How Technology Impacts Relationships: The Rise of Loneliness
What We Can Do to Unplug and Reconnect Socially
When our 20-something adult child expressed his loneliness recently, I felt his pain coming through the phone line. He is not alone in those feelings. We are in an epidemic, with over half (58%) of U.S. adults of all ages and socio-economic groups being lonely, according to health and wellness research. Data consistently shows that feeling alone or without enough social interaction directly relates to depression and anxiety. This can also have serious health consequences, including premature death, poor cardiovascular health, increased inflammation, hormone imbalance and disrupted sleep. The research estimates loneliness cost businesses $154 billion in lost productivity due to absenteeism.
One major factor increasing loneliness? Our progression into the digital realm. Technology is having a negative impact on dating, committed relationships and other social interactions that normally help us be less solitary.
This trend started long before the pandemic. We were already on an isolating path by excessive phone, internet and social media use. The pandemic just intensified an already growing problem, further breaking social connections by physically taking us away from family, friends and co-workers.
Even though health officials have deemed it safe to go back to work in person, many are still at home spending their days behind a computer screen rather than interacting with others at work. We also haven’t resumed our 2019-era level of socialization outside of work. According to a study by the Kaiser Family Foundation, 59 percent of respondents said they have not fully returned to pre-pandemic activities.
The outlook is not all doom and gloom, though. We can make rebounding from loneliness part of our post-pandemic recovery plan. However, it may take some better discipline in how and when we use technology, and making more of an effort to be social in real life.
Devices and mind control
Have you ever been in the middle of a story when your date (or spouse) picks up their phone and starts scrolling through it? This phubbing, or the act of snubbing someone by looking at your phone instead of paying attention, causes the other person emotional harm and is detrimental to relationships.
Often, this lack of ability to stay engaged in real life correlates to a dopamine effect in the pleasure center of our brain reacting to our digital space. Social media platforms create triggers designed to keep users coming back.

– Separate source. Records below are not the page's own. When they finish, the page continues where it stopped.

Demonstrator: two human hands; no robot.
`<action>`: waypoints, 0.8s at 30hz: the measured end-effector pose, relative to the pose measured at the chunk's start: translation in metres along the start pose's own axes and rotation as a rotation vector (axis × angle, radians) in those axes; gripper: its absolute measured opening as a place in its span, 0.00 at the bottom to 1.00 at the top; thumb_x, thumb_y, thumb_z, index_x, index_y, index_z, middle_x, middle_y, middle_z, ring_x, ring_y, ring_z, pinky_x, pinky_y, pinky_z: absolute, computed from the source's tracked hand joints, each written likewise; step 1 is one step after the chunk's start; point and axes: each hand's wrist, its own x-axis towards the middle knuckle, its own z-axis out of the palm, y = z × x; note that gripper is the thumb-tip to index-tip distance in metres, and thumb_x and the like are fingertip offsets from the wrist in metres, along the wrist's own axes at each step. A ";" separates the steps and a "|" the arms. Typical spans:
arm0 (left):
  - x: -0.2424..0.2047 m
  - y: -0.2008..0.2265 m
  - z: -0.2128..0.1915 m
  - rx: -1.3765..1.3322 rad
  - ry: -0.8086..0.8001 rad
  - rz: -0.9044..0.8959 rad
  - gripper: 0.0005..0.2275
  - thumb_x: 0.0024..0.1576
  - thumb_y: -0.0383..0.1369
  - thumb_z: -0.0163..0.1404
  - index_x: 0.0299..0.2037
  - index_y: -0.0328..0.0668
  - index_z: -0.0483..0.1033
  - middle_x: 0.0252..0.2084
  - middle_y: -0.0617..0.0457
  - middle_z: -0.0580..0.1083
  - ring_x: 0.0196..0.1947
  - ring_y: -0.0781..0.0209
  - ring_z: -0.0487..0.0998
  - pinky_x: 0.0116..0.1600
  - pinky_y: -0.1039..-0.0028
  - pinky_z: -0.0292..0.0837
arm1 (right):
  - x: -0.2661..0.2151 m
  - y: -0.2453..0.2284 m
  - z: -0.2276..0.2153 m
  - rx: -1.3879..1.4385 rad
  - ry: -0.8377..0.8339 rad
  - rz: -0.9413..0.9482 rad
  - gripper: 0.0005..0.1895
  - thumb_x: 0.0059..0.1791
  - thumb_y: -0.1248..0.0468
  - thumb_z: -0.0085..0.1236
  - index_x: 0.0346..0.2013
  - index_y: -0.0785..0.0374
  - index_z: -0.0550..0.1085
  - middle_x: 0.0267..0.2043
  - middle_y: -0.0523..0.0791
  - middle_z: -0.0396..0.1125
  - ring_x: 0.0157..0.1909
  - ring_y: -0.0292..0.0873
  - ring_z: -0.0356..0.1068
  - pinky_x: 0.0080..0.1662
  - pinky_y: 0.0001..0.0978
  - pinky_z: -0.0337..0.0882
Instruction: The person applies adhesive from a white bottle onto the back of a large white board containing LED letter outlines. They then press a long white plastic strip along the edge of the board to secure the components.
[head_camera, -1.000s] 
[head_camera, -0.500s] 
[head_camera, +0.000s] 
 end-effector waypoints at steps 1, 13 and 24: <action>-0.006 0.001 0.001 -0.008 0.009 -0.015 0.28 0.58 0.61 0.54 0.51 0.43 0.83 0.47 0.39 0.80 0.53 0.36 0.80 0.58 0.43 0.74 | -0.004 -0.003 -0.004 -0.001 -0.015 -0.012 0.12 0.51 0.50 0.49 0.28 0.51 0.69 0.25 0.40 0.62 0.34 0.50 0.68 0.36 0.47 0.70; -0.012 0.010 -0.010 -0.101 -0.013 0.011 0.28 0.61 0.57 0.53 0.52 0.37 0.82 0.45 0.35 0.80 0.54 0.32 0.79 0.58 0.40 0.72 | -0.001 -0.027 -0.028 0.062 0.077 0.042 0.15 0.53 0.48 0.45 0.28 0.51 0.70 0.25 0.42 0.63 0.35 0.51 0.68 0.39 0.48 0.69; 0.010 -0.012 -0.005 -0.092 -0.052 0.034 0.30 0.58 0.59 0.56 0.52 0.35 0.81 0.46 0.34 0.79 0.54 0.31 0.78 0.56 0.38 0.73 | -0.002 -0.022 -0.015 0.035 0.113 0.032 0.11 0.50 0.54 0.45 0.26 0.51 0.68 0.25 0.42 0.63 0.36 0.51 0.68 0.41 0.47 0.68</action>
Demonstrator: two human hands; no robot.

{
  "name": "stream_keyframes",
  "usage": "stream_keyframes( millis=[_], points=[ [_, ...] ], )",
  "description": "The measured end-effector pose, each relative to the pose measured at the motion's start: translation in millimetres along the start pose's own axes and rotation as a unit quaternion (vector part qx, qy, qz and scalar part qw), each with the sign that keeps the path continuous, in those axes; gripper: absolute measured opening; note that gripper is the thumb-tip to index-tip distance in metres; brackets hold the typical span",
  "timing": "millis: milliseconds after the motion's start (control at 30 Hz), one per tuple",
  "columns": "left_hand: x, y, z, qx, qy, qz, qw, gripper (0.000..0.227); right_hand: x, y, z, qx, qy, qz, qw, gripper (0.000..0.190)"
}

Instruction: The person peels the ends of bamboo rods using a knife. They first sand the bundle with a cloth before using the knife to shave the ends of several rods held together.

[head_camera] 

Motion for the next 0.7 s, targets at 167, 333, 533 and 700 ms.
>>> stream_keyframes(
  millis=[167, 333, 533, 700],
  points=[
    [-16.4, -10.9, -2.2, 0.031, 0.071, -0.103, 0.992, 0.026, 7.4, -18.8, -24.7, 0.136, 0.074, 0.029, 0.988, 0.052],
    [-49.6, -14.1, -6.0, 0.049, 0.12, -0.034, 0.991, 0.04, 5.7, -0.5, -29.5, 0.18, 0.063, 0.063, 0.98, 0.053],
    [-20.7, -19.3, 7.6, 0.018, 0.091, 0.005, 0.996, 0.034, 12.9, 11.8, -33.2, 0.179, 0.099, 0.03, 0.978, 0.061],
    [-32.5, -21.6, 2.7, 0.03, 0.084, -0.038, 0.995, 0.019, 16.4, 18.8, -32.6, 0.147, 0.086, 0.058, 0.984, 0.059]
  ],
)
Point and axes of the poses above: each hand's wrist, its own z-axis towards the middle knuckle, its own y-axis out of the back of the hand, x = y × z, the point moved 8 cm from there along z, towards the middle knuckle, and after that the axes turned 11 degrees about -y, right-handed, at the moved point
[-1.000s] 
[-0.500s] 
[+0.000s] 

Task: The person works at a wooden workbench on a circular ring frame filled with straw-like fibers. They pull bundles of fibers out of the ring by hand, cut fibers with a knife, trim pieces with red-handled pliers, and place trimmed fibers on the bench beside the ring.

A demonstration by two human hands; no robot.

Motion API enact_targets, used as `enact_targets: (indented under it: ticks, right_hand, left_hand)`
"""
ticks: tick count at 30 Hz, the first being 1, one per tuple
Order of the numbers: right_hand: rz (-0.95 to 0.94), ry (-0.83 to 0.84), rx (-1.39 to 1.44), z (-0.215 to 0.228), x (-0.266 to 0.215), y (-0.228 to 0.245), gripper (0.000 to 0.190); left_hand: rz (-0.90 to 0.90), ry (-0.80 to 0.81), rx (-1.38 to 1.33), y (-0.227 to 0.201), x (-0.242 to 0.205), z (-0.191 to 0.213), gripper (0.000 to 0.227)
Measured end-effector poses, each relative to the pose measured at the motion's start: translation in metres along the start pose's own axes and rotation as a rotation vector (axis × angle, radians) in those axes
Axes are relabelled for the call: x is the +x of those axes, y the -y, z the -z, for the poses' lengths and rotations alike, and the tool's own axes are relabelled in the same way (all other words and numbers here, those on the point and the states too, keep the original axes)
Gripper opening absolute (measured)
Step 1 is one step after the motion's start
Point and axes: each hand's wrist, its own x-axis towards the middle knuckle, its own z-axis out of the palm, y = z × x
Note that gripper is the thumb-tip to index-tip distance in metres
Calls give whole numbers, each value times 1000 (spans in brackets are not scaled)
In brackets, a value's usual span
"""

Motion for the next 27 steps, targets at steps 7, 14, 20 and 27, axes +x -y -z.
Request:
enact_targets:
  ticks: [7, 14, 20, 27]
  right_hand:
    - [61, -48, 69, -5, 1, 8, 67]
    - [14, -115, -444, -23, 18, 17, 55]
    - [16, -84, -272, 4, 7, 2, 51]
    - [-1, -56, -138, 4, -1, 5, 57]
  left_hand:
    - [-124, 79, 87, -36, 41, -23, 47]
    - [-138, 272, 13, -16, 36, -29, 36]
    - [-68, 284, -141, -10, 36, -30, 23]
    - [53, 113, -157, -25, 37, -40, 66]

The comments, shares and likes signal the brain’s reward center, resulting in good feelings, like one might experience having sex, eating a favorite food or laughing with a friend. Our brain subconsciously urges us to return to the platform to repeat this behavior for a momentary high, similar to a user’s need to keep taking drugs or the compulsion to gamble. On-screen alerts or sounds indicating new activity on the platform can intensify these check-in urges.
Tech Struggles with Significant Others
A 2019 Pew Research Center survey found 51% of Americans in a relationship say a partner checking their phone creates a distraction while they are trying to talk to them. What is so darn interesting on the phone? This bothers many people, leading to 34% of partners sneaking a peek to find out. This behavior breaks down trust and is detrimental to a relationship.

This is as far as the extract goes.